3137-60-8

Usage

Uses

Used in Organic Synthesis:
4(1H)-Pyrimidinone, 5-amino-6-chloro(9CI) is used as a building block in organic synthesis for the creation of various chemical compounds. Its unique structure allows for the formation of new molecules with potential applications in different industries.
Used in Pharmaceutical Research:
In the pharmaceutical industry, 4(1H)-Pyrimidinone, 5-amino-6-chloro(9CI) serves as a key intermediate in the development of new drugs. Its versatile chemical properties enable the synthesis of a wide range of pharmaceutical products with potential therapeutic benefits.
Used in Agrochemical Production:
4(1H)-Pyrimidinone, 5-amino-6-chloro(9CI) is also utilized in the agrochemical sector for the production of various agrochemical products. Its ability to form new compounds makes it a valuable component in the development of pesticides, herbicides, and other agricultural chemicals.
Used in Biological Research:
Due to its potential biological activity, 4(1H)-Pyrimidinone, 5-amino-6-chloro(9CI) is being studied for its therapeutic applications in the treatment of various diseases. Researchers are exploring its potential as a novel therapeutic agent, which could lead to the discovery of new treatments for a range of medical conditions.

InChI:InChI=1/C4H4ClN3O/c5-3-2(6)4(9)8-1-7-3/h1H,6H2,(H,7,8,9)

Upstream product

• 3137-56-2 6-chloro-5-nitro-pyrimidin-4-ol 
• 5413-85-4 5-amino-4,6-dichloropyridimine 
• 942149-14-6 (4-amino-5,6-dihydro-4H-cyclopenta[b]thiophen-6-yl)methanol 
• 15846-19-2 4-methoxy-5-amino-6-chloropyrimidine 

Downstream Products

• 85059-18-3 2-cyano-2-diazoacetamide 
• 85059-19-4 4-carbamoyl-5-chloro-1,2,3-triazole 
• 69785-94-0 5-Amino-4-hydroxypyrimidine 

Relevant academic research and scientific papers

Synthesis and biological evaluation of 6-substituted purinylcarbanucleosides with a cyclopenta[b]thiophene pseudosugar

The first members of a new family of heterocarbobicyclic nucleoside analogues have been synthesized from the cis/trans mixture of (4-amino-5,6-dihydro-4H-cyclopenta[b]thiophen-6-yl)methanols (cis/trans-7). The separation of the cis and trans intermediates

DIHYDROQUINAZOLIN-2-ONE DERIVATIVES AS SELECTIVE CYTOTOXIC AGENTS USEFUL IN THE TREATMENT OF HIV

The present disclosure is directed to tetrahydroquinazoline derivatives of Formula I and their use for selectively killing HIV infected GAG-POL expressing cells without concomitant cytotoxicity to HIV na?ve cells, and for the treatment or prophylaxis of infection by HIV, or for the treatment, prophylaxis or delay in the onset or progression of AIDS or AIDS Related Complex (ARC).

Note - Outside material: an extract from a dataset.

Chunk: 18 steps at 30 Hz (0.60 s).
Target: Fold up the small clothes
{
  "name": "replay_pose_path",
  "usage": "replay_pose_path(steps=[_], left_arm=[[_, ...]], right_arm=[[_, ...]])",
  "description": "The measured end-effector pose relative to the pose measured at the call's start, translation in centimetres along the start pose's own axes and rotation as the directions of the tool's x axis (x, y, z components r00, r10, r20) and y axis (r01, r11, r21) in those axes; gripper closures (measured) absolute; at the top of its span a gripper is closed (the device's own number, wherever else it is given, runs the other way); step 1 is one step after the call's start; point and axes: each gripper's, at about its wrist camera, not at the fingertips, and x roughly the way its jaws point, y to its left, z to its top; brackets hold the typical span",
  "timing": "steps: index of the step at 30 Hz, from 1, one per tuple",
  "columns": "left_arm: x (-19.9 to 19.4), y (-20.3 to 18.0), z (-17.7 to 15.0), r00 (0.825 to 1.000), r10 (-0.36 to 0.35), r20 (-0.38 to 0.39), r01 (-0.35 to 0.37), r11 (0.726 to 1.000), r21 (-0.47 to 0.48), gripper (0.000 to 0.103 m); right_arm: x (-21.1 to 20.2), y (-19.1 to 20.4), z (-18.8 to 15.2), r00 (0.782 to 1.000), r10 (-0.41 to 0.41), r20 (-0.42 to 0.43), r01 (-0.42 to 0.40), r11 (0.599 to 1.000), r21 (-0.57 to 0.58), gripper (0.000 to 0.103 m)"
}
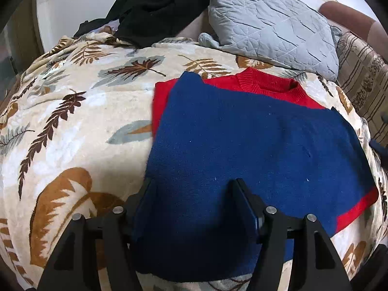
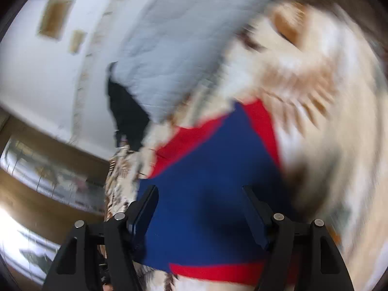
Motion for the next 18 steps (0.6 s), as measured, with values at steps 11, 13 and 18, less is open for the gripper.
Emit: replay_pose_path(steps=[11, 13, 18], left_arm=[[-0.8, 0.6, 0.1, 0.999, -0.05, -0.015, 0.049, 0.998, -0.042, 0.032], [-1.4, 0.6, 0.0, 0.999, -0.048, -0.015, 0.047, 0.997, -0.062, 0.031], [-4.7, 1.0, -0.9, 0.998, -0.058, 0.011, 0.059, 0.995, -0.077, 0.031]], right_arm=[[3.9, -4.2, 5.0, 1.0, -0.028, 0.012, 0.026, 0.99, 0.141, 0.03], [3.1, -2.5, 3.6, 1.0, 0.017, -0.013, -0.016, 0.998, 0.067, 0.029], [2.6, -3.1, 1.2, 0.992, -0.113, -0.059, 0.115, 0.993, 0.039, 0.029]])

Design, synthesis, and anticancer evaluation of acetamide and hydrazine analogues of pyrimidine

A library of acetamide and hydrazine analogues were generated on the pyrimidine ring through a multistep reaction starting from 5-nitro-pyrimidine-4,6-diol and pyrimidine-4,6-diol, respectively. The synthesized analogues were screened for in vitro cytotoxic activity against various human cancer cell lines like HCT-1 and HT-15 (colon), MCF-7(breast), PC-3 (prostrate), SF268 (CNS) using MTT method. From the bioassay results, it was observed that even though many of the synthesized derivatives exhibited a good potency against various screened cancer cell lines, compound 14a from the acetamide series was found to show potent anticancer activity on all the tested cancer cell lines with IC50 value of 0.36μM on CNS cell line and 1.6μM on HT-21 cell line, and compound 19xxi from hydrazine series of pyrimidine showed potent activity against three tested cancer cell lines with IC50 value of 0.76μM on HT-29 cell line, 2.6μM on HCT-15, and 3.2μM on MCF-7 cell line.